Рокотал в трубке голос юнца, а когда голос смолкал, слышно было, как рокочет дождь, а потом стали заикаться гудки отбоя, и Шухлов вспомнил о той, которая заставила его как бы покинуть свой дом и выйти на лоджию, на этот асфальтированный островок, в эту лодку, плывущую сквозь дождь, и которая тоже покинула тихий дом. Боже мой, да ведь это дочь хирурга Короткевича, ниточка из прошлого, из далекого и проклятого прошлого, поводок, на котором он столько лет ходил неизвестно ради чего, и так легко разорвать поводок теперь, когда она сама ушла, и забыть чужой подъезд, затверженный номер телефона, щелкающий говорок, пушистые кофточки. Все то, что длилось всю жизнь, что было камнем на ноге, что вдруг заставило вновь почувствовать, как саднит рана детства теперь, когда надо больше думать о юности сына, о звонкоголосом своем Виталии, — все это летит прочь из дома, в чужой подъезд, и ты наконец свободен от той, что явилась жить свидетельницей твоего вечера, и ты должен мужественно приветствовать свой пятый десяток. Воля, и никаких связей с далеким огорчительным утром, и дверь закрылась, и поводок ускользнул, и нить порвана, и квиты, квиты со всеми — с хирургом Короткевичем, с дочерью хирурга. Теперь торжествовать бы и дышать на полную грудь, считать праздником этот вечер, когда где-то там, на водах двора, в будочке с затуманившимися стеклами, в устойчивом ковчеге, плывет, плывет и все не может добраться до дома сын, но Шухлов почему-то вслепую то набирал затверженный номер телефона, то клал трубку в пластмассовое гнездо, и мысль его бродила в неведомых доселе глубинах, опять связуя детство и сорокалетье, утро и вечер, прошлое и нынешнее. Для кого-нибудь из слабых очень удачным показался бы разрыв, легкий разрыв без скандала, излишних восклицаний и оскорблений, окончательный разрыв, знаменующий победу над обстоятельствами. А он утверждался в мысли: если обстоятельства свели его жить в одном доме с дочерью Короткевича, чью фамилию он не может произносить без гнева даже теперь, то суждено дочери Короткевича не только быть свидетельницей его жизни, а жить рядом с ним с долгим, вечным сознанием вины, — и это будет его победа, длящаяся многие годы, может быть.
От быстро набрал семь цифр — хорошо отрепетированный номер телефона.
— Ты дома, — подтвердил он, едва услышав щелкающий говорок. — Оказывается, мы земляки, я теперь лишь узнал, и я очень, о-очень удивлен.
— О чем ты?

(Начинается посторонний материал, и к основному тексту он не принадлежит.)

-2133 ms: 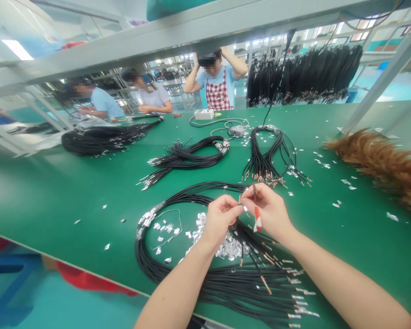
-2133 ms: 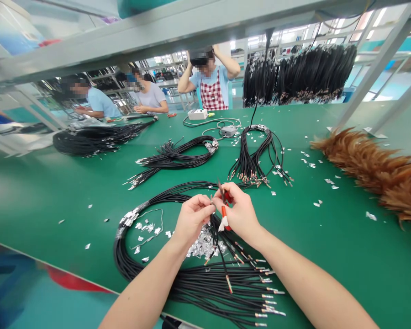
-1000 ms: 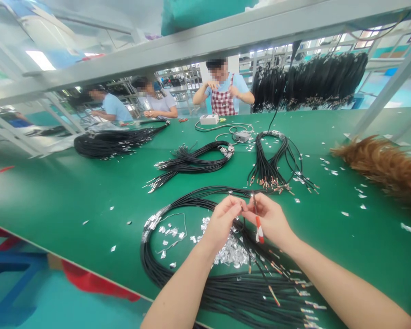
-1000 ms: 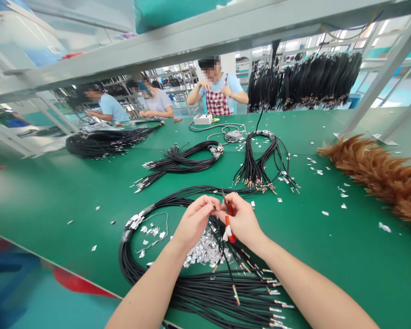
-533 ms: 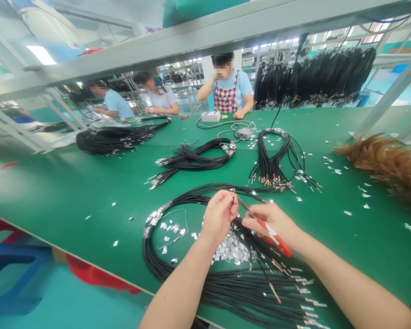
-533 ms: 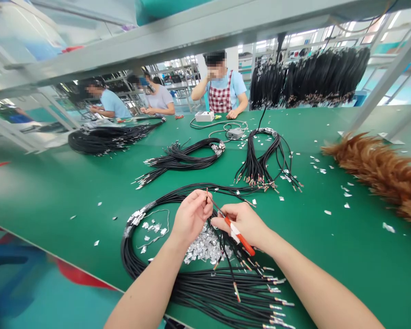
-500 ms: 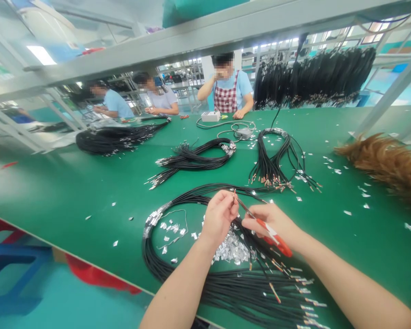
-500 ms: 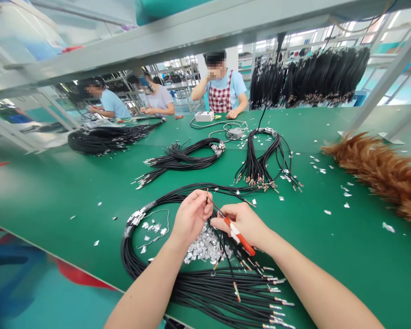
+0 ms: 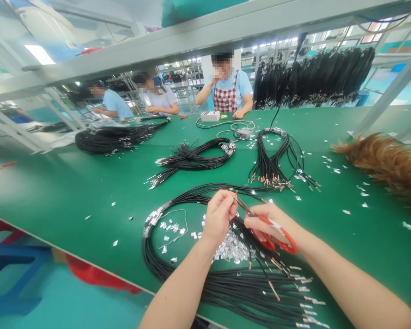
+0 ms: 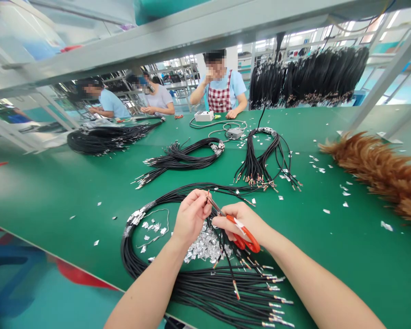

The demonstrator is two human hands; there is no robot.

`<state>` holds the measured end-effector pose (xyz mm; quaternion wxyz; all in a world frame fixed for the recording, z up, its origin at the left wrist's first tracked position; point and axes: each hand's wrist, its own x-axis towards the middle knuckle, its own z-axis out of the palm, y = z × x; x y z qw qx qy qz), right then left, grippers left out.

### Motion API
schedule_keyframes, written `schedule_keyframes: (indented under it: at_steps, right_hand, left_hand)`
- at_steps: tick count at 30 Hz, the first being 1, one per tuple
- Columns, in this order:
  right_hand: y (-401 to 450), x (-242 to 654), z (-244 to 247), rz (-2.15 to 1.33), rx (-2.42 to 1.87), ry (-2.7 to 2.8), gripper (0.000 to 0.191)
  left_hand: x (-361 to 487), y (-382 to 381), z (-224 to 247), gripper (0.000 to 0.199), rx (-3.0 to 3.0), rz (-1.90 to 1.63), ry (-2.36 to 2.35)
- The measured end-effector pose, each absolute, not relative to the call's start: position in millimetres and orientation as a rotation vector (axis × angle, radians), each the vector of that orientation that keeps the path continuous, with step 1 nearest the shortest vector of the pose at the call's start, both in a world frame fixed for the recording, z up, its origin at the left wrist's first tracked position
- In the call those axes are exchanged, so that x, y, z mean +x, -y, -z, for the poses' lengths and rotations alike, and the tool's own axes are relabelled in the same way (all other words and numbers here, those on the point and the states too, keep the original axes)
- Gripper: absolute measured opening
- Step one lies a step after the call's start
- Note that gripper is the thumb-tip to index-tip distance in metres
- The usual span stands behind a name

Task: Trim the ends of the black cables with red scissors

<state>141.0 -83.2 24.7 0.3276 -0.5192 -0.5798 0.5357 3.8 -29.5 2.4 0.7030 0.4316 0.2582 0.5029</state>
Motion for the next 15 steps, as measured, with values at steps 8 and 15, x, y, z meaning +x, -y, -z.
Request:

Я давно живу так, словно мы всегда с тобой в одном городе… Да и сколько раз напоминала, а ты смотрел прищурившись — и мне казалось, что тебе давно уже известно, я же столько раз напоминала! А сейчас… что такое меж нами происходит? Боже, я сижу и реву. Но пойми: если я сначала из сочувствия, то потом… Да, вот я сижу и реву, каждая слеза с копейку, и неужели все это ничего не стоит, а ценно для тебя только твое?

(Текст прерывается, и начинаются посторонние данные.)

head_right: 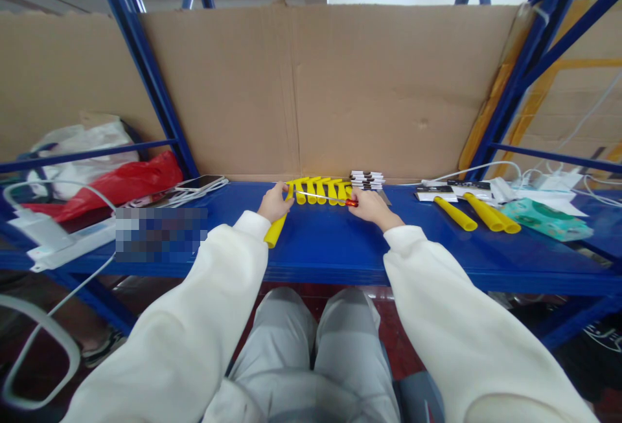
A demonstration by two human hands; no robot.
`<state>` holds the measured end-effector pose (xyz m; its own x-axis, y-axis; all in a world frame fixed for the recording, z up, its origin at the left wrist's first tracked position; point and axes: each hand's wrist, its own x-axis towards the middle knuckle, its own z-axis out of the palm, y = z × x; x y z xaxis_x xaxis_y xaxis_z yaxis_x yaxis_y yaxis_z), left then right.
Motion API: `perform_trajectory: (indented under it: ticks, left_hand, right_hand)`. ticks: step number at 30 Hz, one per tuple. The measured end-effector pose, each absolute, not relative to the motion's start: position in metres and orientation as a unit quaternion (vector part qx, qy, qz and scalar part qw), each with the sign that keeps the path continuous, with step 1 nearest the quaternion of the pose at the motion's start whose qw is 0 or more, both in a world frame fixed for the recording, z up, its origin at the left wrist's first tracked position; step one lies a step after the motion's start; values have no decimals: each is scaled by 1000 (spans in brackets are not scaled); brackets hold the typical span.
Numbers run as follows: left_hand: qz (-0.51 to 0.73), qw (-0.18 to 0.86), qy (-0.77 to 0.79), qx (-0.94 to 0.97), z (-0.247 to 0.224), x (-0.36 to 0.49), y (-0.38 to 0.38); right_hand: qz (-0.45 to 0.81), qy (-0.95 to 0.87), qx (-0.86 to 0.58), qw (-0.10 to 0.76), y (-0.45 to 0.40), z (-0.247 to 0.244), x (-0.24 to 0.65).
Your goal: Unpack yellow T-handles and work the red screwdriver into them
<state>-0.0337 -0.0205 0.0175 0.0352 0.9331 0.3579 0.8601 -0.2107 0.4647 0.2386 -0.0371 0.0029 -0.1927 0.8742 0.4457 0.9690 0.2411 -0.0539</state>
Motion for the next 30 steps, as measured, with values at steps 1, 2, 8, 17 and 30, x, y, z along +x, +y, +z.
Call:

— Из сочувствия, из сочувствия! — подхватил он с раздражением. — А если не сочувствовать, а сострадать? Я все же недаром вспомнил все мужские имена… Мужчины улетали или собирались улетать и учили тебя поэтому соучаствовать в радости. Но в моем доме она не водится, в моем доме другое…
— Нет, ты и теперь не дослушал меня, ты не умеешь слушать, и я тебе все скажу сама, ты пусти меня, я только на порог, только скажу… Пустишь?
И не успел он ответить, как в трубке послышалась тахикардия гудков отбоя.
Вот и ходит она по пятам, подумал он, ходит не первый год жизни и не первый спелый день осени, ходит да ходит, и не надо карать ее состраданием, а надо приручать ее, — да, именно тем, что она ходит по пятам, воспользоваться, и приручить, и пустить на порог.
Всего минута прошла, минута, в которую его воля училась тому, как перебороть обстоятельства, а уж панический звонок в дверь, уж беглянка стоит за дверью и давит на кнопку звонка, забывая обо всем на свете и посылая в дом тревожный непрерывный сигнал.